Thursday, September 21, 2006

My Early Swimming Career & Crystal Gardens


I can’t say I was the natural water baby Canadian Sis was but my father made the effort to get me used to playing in our bathtub and then followed it up by teaching me the basics in a neighbor’s pool. By four I had started formal swimming lessons downtown at the Crystal Gardens pool, a city landmark dating back to the mid-twenties, and it was discovered there that I could swim better than most, going through two or three levels a session until I ran out of levels to take. So at the tender age of five my father took me down to the local YMCA he belonged to and with permission enrolled me into the Flying Y’s swim club as their youngest member. At the YMCA I trained, learned the competitive strokes, and participated in my first swim meets. Less than a year later, however, at a more acceptable age of six I found myself back at the Crystal Gardens pool as the newest addition to the largest swim club on the Island – the Victoria Olympians or “Vic O’s”, which belonged to the Victoria Amateur Swimming Association. This club (now competing under the name of Island Swimming) has been, and continues to be, one of the premier swim clubs in the country for over ninety years. For the rest of my swimming career the Vic O’s would be my home. Let me tell you about our pool back then, for it was no ordinary pool.

The Crystal Gardens, inspired by the famous Crystal Palace built for London’s 1851 Great Exposition and the Palm House at Kew Gardens, was covered by a roof of iron and glass, with a ballroom at one end and a dance/exhibition hall at the other, all connected by wide promenades strewn with palm trees.
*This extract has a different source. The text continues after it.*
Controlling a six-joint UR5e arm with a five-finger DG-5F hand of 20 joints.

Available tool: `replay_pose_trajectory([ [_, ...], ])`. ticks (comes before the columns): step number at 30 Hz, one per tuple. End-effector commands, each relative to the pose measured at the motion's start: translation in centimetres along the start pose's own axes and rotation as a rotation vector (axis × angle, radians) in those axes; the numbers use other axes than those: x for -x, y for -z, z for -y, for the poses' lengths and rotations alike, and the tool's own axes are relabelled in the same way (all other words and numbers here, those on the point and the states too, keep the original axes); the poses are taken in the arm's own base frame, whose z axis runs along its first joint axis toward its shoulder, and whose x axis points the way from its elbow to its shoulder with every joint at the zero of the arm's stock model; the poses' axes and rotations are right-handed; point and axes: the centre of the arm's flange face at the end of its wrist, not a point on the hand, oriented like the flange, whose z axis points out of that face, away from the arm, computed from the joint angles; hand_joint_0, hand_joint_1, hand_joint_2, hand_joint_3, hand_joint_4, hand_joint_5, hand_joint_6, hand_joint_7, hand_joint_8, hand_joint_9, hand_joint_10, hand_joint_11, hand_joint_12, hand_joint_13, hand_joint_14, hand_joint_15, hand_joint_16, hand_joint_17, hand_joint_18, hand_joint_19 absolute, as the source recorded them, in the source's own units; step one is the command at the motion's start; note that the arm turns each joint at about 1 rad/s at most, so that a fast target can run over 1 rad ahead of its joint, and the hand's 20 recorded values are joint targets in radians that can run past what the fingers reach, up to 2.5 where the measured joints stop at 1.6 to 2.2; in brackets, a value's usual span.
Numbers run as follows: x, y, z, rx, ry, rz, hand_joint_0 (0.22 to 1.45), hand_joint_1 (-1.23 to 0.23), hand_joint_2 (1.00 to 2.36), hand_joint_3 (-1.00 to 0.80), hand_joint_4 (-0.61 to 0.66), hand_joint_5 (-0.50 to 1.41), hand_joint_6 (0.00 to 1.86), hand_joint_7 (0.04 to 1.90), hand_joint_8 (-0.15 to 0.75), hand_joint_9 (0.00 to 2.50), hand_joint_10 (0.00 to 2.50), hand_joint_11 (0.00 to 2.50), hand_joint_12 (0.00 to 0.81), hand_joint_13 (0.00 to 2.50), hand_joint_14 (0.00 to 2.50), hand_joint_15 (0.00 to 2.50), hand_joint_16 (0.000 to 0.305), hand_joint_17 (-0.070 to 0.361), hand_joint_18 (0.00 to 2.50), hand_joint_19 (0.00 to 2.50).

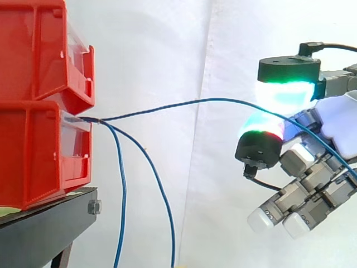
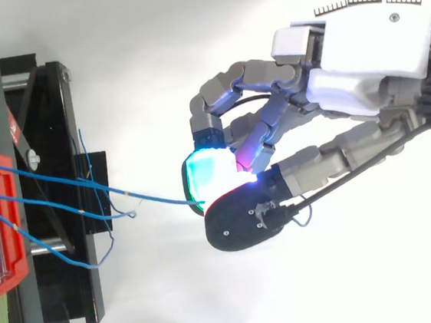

For many years it was claimed to be the largest indoor saltwater pool in the Empire, if not the world, and from the twenties through to the fifties the Crystal Gardens was one of the centers of social life in the city. In 1925 Johnny Weissmuller of Tarzan fame set a 100 yard freestyle world indoor record in the pool, swimming the distance in 51.4 seconds.

The British Columbia Archives has several pictures of the Crystal Gardens on its website, including
  • Exterior view of Crystal Gardens
  • Crystal Gardens Cafe
  • Exhibition Hall View of Pool
  • Ballroom View of Pool

  • By the time I showed up, however, the pool’s glory days were long past. The use of salt water, all the rage back in the twenties as a health treatment, had been quietly set aside in the fifties in favour of fresh water, but the corrosive effects of the salt had done their damage. The pool was in a state of disrepair, peeling paint and cracked tiles everywhere, and a roof which leaked in a myriad of places. But all these things could be easily ignored by a six year old. What I couldn’t ignore was how cold the water was, water so cold it was often warmer in between sets to get out of the pool rather than cling to the sides. I remember days when I’d be sitting shivering poolside holding my feet out of the water while rain dripped down on our heads, all the while trying to listen to our coach give instructions for the next set (swimming the Crystal Gardens in the summer was wonderful though, when the sun lit up the pool so it sparkled and the heat made getting into the water enjoyable). Despite the conditions and sometimes cold I had considerable success swimming, and when my sister Canadian Sis joined me a year later she, too, became a noted swimmer. In 1971 the Club departed the soon to be closed Gardens and moved to the new Crystal Pool, a modern (and much warmer) fifty meter pool. Alas, despite the move all was not well with me. While as a child I might have been skinny, after the age of ten I failed to gain weight even though I continued to grow. By the time I was ready to enter grade eight I was nearly 175 cm (5’10”) and weighed only 44½ kg (98 lbs). My competitiveness of course suffered, going from once a top ranked swimmer nationally as a 10&U to a swimmer who could be confident of making only the backstroke finals, and certainly not medal in them. It did not seem to help my spirits that my local competition, individuals such as Steven Pickell, Ian McVay, Doug Portelance, and William Geddes, represented the cream of my age group in the country. The final blow to my swimming career came with my father’s death a few months after the Club started swimming at the new pool. The sport so closely associated with my dad had become burdensome and, after being suspended from the club for a week after failing to get in the water at an early morning practice, I left swimming – a decision which has never caused me regret. Life moves on, new experiences beckon, etc., etc. You know what I mean.